“If I’m alone, does that mean I have the gift of celibacy?” Maybe so, but maybe not! A little introspection is necessary.
First, let’s define what the gift of celibacy is as Jesus defined it. “But He said to them, “All cannot accept this saying, but only those to whom it has been given: For there are eunuchs who were born thus from their mother’s womb, and there are eunuchs who were made eunuchs by men, and there are eunuchs who have made themselves eunuchs for the kingdom of heaven’s sake. He who is able to accept it, let him accept it.” (Matthew 19:11-12 NKJV). In other words, some people are actually called to be single, and not to get married. These people do not have the desire to be in a relationship; they don’t have sexual desires (1 Corinthians 7:7-9).
No verse clearly states this, but history shows us some people may have the gift of celibacy for a specific period. The same way married couples may abstain from each other for a specific period, for a spiritual purpose (1 Corinthians 7:5), it would be reasonable to believe that a single person might have the desire to remain alone for a specific period. In this situation, some of them also ask God to mute their sexual desires until they find a partner so it could prevent them to be unduly tempted. When it is a sincere prayer with good intentions, God responds, in one way or another.
However, some people claim to be happy to be alone, and therefore believe they have the gift of celibacy, even though their feelings do not come from the Lord at all. This is what we could call a “false gift of celibacy”.
Some singles say they are fine alone because they are afraid to fall in love. Either because they do not trust themselves, because of bad choices they made in the past; or because they have been hurt in a previous relationship and are afraid of being hurt again. Like a good father, God does not want His children to be chained by fear. He wants us to be free to love, resting on His love (1 John 4:18-19). Evaluate your desire to stay alone: If you need healing or self-trust, take the time to rebuild yourself, but do not stay hidden in your cave.

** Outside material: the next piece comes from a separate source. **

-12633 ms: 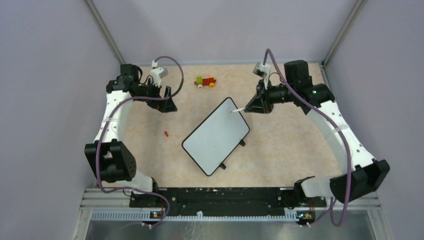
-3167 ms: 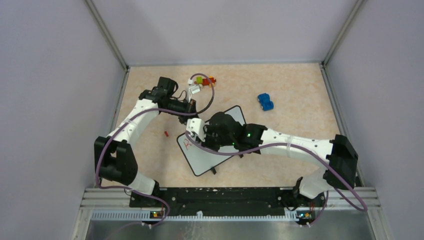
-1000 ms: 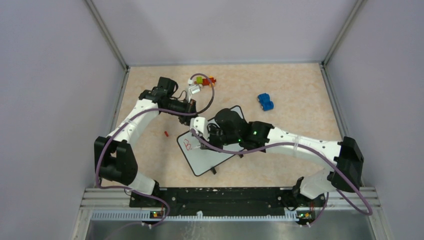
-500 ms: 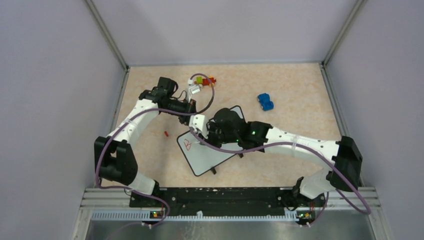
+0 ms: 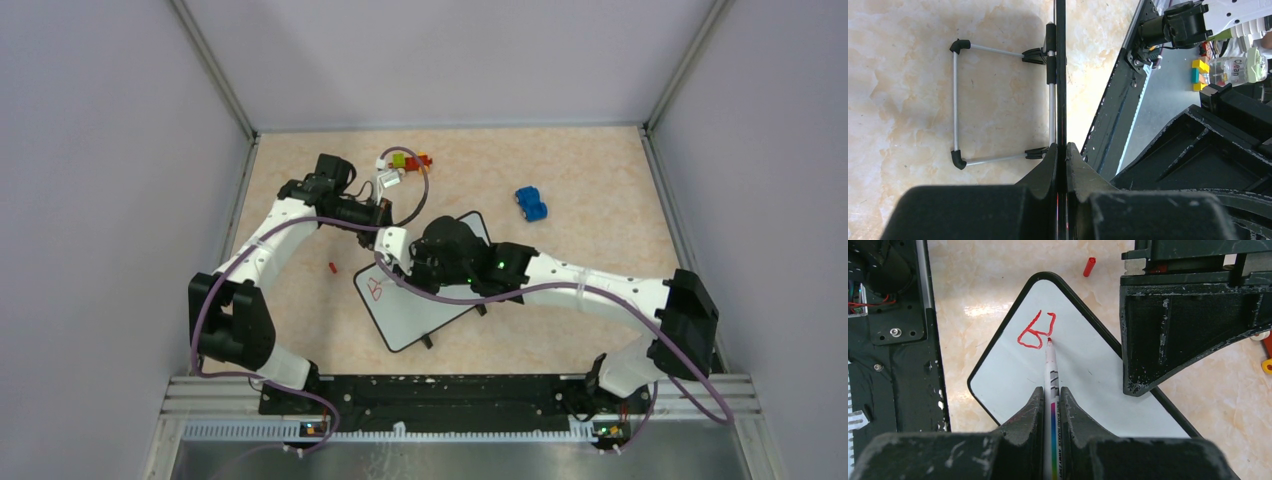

Other singles say they are fine alone because nobody is good enough for them. They have such a great opinion of themselves that all potential partners around them seem insignificant. They reject any proposal because they are looking for a mystical being, perfect and therefore unreal. They prefer to be alone than to have to bear the weaknesses of another. They have no desire to stoop to serve as a future partner. This narcissistic attitude is unfortunately common in our present society, but it is far from the attitude of self-sacrifice that Jesus asked us to have in our relationships. Evaluate your desire to be alone: if it’s because no one seems to be good enough for you, it may be time to step down from your pedestal (Philippians 2:4).
Finally, other singles say they are fine alone because they don’t want to put the effort to meet someone. They do not want to go out, to make phone calls, to look nice… It’s too much effort! They are comfortable in their old jeans or their yoga pants. Sometimes this laziness is the result of deep discouragement, but not always. Proverbs speak profusely about laziness because it is indeed a bad habit! Yes, meeting our future husband or wife requires effort and investment in ourselves, with our time and our wallet, but the same goes for all the promises of God! The promised land is there, but it must be conquered. Perhaps the Holy Spirit would like to say to today’s singles the same words that Joshua said to the children of Israel: “… How long will you neglect to go and possess the land which the Lord God of your fathers has given you?” (Joshua 18:3 NKJV). Evaluate your desire to stay alone: if it’s because you do not want to make an effort, repent! Laziness is not welcome in the life of a child of God (Romans 12:11).
All of this does not mean that we should feel bad about ourselves if we are single. Being happy alone is a good thing! We can be satisfied in the state we are in while seeking to conquer the other promises of God. That is why we have to question ourselves. If we are fine alone, is it because it is God’s will for our life? Or are we missing out on a blessing from God only out of fear, selfishness, or laziness? Moreover, this is a question that applies to all areas of our lives. “Am I fine at my work because that’s where God calls me to serve, or did I convince myself that I was happy there because I’m too scared to apply elsewhere?” Taking the time to examine our heart is essential if we want to grow.